Google has a new free Android app that lets you get around your phone, tap buttons, and type across the interface and all your apps using just your voice.
It’s called Voice Access, and it works similar to how you use voice commands with Google Assistant. The company says it was designed to help people with debilitating diseases like Parkinson’s and multiple sclerosis, but it should come in handy for folks who are multitasking or simply have their hands full.
Once you’ve got it set up, you can launch apps, scroll up and down, and tap on things without lifting a finger. Tappable elements on the screen are overlaid with small numerals, so you can just call out any number to mimic a tap.
I tried this for a few minutes, and it works like a charm. In addition to responding to commands, engaging this mode keeps Assistant in a continuous listening mode so you don’t need to invoke it repeatedly.

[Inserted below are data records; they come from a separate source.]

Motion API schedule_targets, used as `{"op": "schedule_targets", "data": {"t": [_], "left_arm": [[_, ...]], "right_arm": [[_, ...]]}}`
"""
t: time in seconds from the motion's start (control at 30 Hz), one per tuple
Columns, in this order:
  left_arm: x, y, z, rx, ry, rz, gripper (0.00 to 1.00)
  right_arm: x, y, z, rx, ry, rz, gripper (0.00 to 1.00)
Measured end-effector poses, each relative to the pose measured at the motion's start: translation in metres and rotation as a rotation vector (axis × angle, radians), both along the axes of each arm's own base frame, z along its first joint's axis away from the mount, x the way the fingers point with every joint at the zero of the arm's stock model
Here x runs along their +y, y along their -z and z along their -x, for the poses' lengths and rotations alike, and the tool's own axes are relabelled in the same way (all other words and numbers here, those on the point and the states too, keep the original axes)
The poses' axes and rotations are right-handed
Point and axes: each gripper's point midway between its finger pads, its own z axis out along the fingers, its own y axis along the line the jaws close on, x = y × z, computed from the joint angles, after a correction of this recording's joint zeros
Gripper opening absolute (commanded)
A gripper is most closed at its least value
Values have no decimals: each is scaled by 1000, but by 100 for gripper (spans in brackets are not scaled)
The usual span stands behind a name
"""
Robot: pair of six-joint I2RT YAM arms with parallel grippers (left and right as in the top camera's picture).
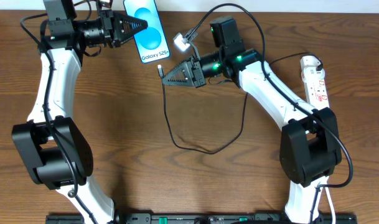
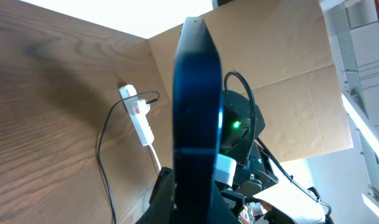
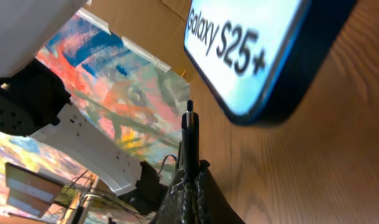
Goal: Plug charger to phone and switch on socket
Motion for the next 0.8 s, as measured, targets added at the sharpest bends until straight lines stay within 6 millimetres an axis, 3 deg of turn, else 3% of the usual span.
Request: {"op": "schedule_targets", "data": {"t": [0.8], "left_arm": [[-4,0,1,-12,9,-3,7]], "right_arm": [[-3,-3,-11,-4,37,2,1]]}}
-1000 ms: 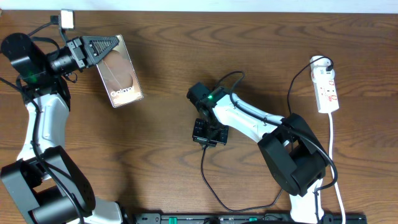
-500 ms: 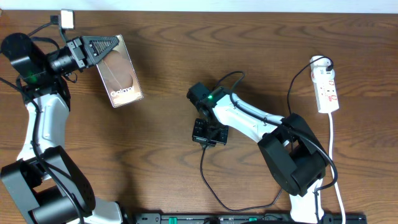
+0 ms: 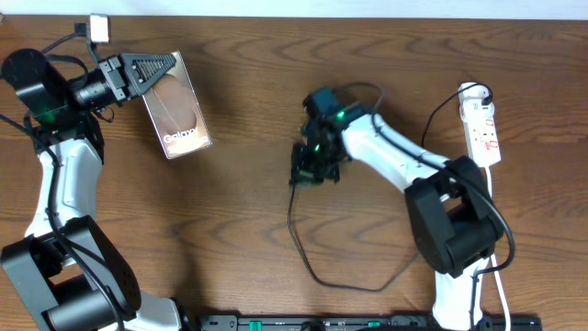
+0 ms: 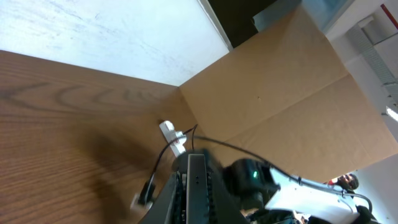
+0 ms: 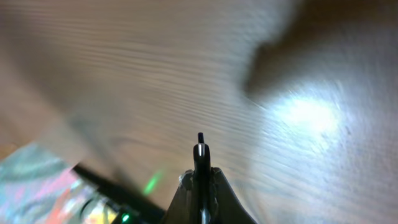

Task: Plug charger to phone and switch on socket
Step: 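Lift the cable plug with the right gripper toward the left gripper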

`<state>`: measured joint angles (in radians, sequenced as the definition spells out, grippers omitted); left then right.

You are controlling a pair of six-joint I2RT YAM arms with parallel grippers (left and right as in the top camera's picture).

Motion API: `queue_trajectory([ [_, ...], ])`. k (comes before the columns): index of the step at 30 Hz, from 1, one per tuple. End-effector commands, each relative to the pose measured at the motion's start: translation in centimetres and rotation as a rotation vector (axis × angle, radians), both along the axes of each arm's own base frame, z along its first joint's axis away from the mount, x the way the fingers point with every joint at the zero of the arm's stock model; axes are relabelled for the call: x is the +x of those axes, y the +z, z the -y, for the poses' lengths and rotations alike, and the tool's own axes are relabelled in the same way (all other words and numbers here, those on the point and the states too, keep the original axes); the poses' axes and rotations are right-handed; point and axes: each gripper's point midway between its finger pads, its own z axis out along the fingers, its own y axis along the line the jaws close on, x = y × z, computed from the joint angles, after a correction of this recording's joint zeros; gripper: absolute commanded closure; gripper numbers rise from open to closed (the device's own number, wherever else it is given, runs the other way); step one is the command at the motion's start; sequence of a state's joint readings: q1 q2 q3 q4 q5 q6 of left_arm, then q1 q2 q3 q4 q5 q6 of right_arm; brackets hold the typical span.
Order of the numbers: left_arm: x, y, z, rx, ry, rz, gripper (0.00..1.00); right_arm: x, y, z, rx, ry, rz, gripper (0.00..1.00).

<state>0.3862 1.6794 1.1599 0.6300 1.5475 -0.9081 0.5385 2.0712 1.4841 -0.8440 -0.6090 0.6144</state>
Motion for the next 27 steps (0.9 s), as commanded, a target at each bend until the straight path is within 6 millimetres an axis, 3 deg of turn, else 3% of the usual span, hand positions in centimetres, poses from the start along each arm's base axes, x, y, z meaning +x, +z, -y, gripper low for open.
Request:
queue_trajectory([
  [1, -0.5, 0.8, 0.1, 0.015, -0.02, 0.034, 0.93, 2.0, 3.2, -1.4, 0.21, 0.126, 0.102, 0.99],
  [6, -0.5, 0.8, 0.1, 0.018, -0.02, 0.04, 0.93, 4.2, 8.4, -3.4, 0.57, 0.27, 0.302, 0.99],
  [10, -0.5, 0.8, 0.1, 0.018, -0.02, 0.039, 0.93, 4.0, 12.9, -4.2, 0.866, 0.409, 0.446, 0.99],
  [12, -0.5, 0.8, 0.1, 0.018, -0.02, 0.039, 0.93, 3.7, 14.2, -4.4, 0.955, 0.468, 0.509, 0.99],
  [19, -0.5, 0.8, 0.1, 0.018, -0.02, 0.04, 0.93, 1.8, 14.7, -5.6, 1.052, 0.629, 0.676, 0.99],
  [27, -0.5, 0.8, 0.1, 0.018, -0.02, 0.039, 0.92, -1.3, 14.8, -7.9, 1.121, 0.75, 0.724, 0.99],
])
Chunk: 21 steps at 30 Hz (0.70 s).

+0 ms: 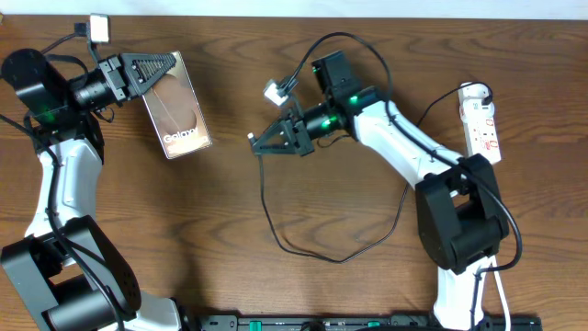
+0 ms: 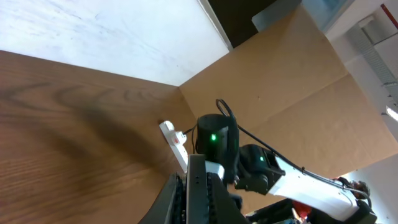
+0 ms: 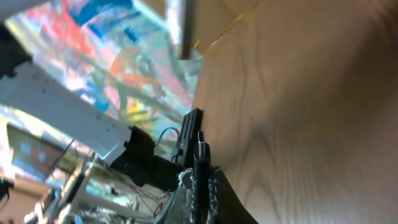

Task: Plug charger to phone and switch on socket
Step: 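Lift the cable plug with the right gripper toward the left gripper, then bring the plug to the bottom of the phone held by the left gripper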

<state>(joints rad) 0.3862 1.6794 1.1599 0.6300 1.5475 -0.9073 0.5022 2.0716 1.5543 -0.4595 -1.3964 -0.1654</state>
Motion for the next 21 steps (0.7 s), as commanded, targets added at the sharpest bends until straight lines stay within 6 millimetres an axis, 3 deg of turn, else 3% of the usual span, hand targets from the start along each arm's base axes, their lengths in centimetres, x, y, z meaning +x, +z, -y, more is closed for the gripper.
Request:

To use it, you’ll need to have Android 5.0 or later on your device, and install the Google app, as well as Voice Access. Next, you’ll want to set up ‘OK Google’ detection so you can invoke the service from any screen on your phone, and follow these simple instructions to turn on Voice Access from the Settings menu. The next time you say OK Google, your phone will go into Voice Access mode as described above.
It’s good to see Google actively working to make its services more accessible, and its implementation on Android is solid. Voice Access is currently only available in English, but it will soon work with other languages as well.